WHAT IS BEING ASKED:
The exercise asks you to copy every line below in which "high" appears.

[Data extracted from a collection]
[Start of section]

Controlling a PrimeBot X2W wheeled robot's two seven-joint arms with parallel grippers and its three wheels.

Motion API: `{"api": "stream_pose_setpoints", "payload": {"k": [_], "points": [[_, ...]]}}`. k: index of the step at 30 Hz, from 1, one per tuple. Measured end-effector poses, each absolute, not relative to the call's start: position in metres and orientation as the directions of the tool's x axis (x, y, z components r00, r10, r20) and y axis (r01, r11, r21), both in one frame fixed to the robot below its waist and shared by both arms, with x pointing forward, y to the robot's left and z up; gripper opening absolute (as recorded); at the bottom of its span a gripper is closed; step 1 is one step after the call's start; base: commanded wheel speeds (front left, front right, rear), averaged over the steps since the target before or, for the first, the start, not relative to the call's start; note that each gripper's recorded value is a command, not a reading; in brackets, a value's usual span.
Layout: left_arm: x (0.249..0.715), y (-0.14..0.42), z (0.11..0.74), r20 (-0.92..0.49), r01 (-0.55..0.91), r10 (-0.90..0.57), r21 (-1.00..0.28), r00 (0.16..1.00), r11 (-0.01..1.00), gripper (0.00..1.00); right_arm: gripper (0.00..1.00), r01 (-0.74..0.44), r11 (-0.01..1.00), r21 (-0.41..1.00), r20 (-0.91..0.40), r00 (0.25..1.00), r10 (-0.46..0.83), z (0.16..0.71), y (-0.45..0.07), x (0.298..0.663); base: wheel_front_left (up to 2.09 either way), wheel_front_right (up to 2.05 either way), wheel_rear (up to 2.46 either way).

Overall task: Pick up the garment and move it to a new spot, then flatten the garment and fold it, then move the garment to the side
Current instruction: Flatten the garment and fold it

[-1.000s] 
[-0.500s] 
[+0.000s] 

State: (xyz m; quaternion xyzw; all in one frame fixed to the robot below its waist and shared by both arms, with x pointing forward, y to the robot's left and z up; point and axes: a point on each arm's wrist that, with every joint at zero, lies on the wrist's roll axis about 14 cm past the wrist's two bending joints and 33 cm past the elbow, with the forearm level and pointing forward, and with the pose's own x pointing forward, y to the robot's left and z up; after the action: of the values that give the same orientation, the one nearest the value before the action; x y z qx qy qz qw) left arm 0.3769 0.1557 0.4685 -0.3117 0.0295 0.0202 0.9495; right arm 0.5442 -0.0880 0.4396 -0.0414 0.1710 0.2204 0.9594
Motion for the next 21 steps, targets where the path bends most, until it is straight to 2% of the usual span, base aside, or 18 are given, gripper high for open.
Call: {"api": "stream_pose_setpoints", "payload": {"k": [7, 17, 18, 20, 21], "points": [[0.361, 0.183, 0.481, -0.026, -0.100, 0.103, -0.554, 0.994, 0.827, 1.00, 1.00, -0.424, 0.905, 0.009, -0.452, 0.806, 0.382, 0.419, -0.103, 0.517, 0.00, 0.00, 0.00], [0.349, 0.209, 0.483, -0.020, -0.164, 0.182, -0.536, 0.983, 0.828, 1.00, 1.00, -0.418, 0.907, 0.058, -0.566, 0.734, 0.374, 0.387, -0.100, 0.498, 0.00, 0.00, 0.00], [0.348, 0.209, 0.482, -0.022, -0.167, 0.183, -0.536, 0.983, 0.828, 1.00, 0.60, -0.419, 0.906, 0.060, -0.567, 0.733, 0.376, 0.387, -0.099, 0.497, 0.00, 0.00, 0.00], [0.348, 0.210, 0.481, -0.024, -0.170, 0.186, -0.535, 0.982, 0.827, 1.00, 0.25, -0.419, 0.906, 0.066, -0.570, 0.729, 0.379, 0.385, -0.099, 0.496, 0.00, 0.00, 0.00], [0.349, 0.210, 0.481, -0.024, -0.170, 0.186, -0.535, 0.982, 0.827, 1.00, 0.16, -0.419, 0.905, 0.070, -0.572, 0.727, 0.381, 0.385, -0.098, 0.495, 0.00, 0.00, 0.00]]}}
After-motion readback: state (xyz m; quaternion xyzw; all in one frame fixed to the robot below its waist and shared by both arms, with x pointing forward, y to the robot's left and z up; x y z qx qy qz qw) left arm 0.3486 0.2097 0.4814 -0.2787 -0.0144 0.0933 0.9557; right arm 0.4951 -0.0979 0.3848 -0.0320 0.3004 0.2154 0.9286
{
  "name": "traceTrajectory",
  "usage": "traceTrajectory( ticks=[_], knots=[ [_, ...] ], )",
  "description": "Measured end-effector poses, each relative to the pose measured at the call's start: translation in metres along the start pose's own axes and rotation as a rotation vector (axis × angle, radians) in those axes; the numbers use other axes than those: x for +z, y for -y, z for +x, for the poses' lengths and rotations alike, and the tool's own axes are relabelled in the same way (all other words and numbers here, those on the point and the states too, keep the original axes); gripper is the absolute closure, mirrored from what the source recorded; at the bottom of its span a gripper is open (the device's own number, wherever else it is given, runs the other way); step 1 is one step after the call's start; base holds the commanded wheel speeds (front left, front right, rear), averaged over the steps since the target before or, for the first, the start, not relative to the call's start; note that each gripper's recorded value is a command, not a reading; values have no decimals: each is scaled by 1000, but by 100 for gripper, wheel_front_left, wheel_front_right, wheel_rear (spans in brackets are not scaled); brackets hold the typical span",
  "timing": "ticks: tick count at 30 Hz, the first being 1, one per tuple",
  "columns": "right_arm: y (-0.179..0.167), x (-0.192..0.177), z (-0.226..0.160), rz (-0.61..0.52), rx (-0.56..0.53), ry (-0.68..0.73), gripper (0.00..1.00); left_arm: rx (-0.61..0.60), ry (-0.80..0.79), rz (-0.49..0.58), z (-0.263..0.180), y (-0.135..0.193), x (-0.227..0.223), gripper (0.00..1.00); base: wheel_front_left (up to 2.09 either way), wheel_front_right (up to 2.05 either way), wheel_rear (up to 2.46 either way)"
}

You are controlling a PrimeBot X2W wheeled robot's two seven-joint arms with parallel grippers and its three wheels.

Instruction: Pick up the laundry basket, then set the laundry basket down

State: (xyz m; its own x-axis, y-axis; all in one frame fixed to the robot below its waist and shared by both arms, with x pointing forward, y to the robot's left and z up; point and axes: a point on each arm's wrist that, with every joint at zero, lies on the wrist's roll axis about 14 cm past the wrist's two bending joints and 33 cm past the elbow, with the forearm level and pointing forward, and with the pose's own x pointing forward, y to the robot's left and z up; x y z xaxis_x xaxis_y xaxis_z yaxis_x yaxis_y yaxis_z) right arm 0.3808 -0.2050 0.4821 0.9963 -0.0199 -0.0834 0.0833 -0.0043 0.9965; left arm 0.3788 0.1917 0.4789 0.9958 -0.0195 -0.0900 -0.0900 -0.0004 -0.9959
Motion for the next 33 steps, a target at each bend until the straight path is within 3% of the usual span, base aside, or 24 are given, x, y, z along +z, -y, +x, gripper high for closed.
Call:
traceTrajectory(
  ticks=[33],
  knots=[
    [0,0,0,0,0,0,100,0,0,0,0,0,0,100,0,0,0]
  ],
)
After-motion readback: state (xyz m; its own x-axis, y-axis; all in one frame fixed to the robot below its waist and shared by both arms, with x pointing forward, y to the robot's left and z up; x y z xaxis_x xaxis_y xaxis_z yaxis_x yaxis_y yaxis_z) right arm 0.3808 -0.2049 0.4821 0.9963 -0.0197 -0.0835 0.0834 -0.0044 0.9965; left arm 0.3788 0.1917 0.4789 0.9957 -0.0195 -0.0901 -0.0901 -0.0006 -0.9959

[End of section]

SOLUTION FOR THIS TASK:
Motion for the next 21 steps, targets where the path bends most, until it is straight to 2% of the usual span, base aside, or 18 are given, gripper high for open.
Motion for the next 33 steps, a target at each bend until the straight path is within 3% of the usual span, base aside, or 24 are given, x, y, z along +z, -y, +x, gripper high for closed.

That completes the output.